Like the feature itself, pricing gives you a way of experimenting and testing the value provided by the service. “It turns out that convenience is a huge selling point for people because chasing down people for documents is not something people want to spend time on at work.”

  • Before launching a new feature, consider the relative importance of that feature to the rest of your product. Does it make sense to include it as a core feature—or can you extract additional revenue by pricing as an additional feature, like Document Signing?

The finest feedback a PM can receive

When I asked Zeng about the biggest lesson she learned while launching Document Signing, she chuckled. 

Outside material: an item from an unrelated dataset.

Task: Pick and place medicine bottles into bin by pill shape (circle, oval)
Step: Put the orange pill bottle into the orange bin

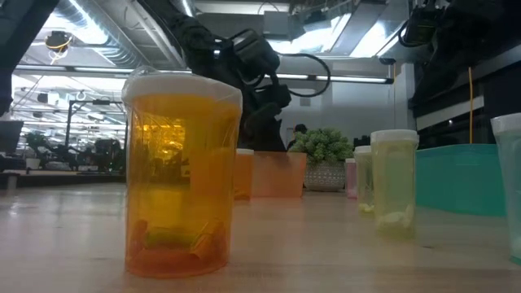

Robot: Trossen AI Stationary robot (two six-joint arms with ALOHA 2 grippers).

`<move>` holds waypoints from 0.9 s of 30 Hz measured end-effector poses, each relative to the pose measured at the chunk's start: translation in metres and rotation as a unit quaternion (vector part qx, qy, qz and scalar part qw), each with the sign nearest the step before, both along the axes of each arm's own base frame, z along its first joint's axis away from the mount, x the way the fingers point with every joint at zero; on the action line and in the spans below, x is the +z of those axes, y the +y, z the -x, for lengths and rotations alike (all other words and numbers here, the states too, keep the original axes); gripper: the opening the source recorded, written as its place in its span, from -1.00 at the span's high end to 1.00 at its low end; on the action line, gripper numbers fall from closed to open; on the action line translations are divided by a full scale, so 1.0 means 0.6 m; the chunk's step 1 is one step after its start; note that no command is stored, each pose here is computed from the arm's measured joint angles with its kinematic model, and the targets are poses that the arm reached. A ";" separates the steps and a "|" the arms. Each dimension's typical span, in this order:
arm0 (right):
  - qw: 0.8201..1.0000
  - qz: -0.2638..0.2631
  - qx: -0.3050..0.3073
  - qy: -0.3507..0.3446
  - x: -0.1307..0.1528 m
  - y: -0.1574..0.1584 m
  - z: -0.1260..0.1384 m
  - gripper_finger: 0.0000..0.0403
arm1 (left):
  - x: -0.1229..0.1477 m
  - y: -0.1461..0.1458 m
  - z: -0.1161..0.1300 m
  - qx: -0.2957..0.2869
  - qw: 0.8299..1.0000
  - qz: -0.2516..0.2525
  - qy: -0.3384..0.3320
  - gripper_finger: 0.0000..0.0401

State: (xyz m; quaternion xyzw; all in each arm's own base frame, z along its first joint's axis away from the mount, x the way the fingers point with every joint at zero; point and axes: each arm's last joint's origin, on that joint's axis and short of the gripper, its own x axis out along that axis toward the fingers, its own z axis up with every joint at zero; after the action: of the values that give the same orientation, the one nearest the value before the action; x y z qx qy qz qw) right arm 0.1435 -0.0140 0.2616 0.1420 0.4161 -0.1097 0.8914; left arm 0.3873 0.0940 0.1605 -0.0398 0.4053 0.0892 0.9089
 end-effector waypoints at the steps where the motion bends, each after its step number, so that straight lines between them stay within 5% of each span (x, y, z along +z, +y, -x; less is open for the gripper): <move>1: 1.000 0.000 0.000 0.000 0.000 0.000 0.000 -0.40 | 0.000 0.000 0.000 0.003 1.000 -0.003 0.002 -0.12; 27: 1.000 0.000 0.000 0.000 0.000 0.000 0.000 -0.40 | 0.010 0.000 0.004 0.009 1.000 -0.012 0.001 -0.49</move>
State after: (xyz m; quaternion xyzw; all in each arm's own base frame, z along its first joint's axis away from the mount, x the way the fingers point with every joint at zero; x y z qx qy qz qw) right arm 0.1436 -0.0140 0.2616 0.1415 0.4158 -0.1094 0.8917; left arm 0.3850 0.0940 0.1667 -0.0327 0.4047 0.1024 0.9081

“A good personal lesson for me was being okay with something I knew wasn’t perfect,” she tells me. “Prior to User Interviews, I worked at a design consultancy where everything needed to be pixel-perfect before launch—a huge contrast to working at a more fast-paced software startup.”

But as one would expect from a company whose foundation is built on user research, Document Signing is grounded not in one PM’s instincts but in thorough research and analysis. “One of the most validating things I heard,” Wen told me as we wrapped up our interview, “was when someone said, ‘This is exactly what I was thinking of’. Knowing that we’re providing a solution that no one else was made the whole process worthwhile.”